Information provided ->
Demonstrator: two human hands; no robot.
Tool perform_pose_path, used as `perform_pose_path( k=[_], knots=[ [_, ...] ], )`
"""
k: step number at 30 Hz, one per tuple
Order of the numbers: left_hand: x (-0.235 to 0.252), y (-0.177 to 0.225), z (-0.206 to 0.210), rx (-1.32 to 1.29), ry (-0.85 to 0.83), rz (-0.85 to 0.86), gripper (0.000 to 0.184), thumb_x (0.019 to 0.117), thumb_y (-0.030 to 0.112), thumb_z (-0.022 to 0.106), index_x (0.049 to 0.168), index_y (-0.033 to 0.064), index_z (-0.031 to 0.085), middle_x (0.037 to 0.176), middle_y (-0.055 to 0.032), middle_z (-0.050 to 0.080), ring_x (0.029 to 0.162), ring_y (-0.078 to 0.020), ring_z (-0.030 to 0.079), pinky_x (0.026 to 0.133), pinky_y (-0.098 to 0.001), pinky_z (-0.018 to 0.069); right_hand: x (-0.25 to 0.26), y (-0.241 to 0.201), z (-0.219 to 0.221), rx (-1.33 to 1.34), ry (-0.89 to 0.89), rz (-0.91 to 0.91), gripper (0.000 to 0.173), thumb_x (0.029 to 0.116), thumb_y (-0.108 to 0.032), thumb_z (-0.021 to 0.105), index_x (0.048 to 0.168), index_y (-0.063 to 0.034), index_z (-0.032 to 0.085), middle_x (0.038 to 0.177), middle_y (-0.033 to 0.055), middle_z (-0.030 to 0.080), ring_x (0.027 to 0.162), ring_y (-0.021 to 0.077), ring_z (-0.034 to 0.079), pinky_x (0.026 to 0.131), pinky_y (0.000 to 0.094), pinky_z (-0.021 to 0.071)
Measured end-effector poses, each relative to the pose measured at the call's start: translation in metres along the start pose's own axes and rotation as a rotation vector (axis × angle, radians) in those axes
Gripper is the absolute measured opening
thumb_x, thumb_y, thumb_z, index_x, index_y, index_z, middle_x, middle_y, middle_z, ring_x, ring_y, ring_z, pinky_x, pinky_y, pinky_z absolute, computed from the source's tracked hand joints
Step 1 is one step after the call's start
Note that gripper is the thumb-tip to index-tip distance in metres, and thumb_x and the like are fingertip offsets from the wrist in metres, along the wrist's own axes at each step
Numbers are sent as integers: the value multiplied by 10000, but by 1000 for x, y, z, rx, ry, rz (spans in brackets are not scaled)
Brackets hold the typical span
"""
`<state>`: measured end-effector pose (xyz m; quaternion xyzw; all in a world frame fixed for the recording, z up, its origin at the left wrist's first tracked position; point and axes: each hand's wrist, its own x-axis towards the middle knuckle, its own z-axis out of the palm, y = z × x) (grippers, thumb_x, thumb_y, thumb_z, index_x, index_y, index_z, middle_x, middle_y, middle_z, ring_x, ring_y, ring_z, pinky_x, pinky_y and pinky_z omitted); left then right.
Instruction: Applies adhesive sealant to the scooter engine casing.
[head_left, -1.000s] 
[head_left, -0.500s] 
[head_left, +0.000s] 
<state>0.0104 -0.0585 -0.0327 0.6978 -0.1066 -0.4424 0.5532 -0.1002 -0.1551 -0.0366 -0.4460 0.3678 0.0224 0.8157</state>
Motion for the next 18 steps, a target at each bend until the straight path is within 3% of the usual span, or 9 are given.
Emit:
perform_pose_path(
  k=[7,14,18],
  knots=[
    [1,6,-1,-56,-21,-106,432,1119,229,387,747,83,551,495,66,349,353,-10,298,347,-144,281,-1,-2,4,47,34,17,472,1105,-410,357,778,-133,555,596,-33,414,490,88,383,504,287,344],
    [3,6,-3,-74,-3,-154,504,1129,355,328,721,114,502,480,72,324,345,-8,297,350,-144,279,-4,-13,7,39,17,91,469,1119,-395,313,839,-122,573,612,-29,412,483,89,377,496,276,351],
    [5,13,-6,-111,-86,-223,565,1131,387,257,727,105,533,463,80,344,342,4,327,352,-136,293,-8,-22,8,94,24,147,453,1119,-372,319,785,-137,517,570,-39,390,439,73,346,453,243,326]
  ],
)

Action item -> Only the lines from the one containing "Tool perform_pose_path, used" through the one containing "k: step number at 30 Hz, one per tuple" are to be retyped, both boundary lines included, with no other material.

Output of the exercise ->
Tool perform_pose_path, used as `perform_pose_path( k=[_], knots=[ [_, ...] ], )`
"""
k: step number at 30 Hz, one per tuple

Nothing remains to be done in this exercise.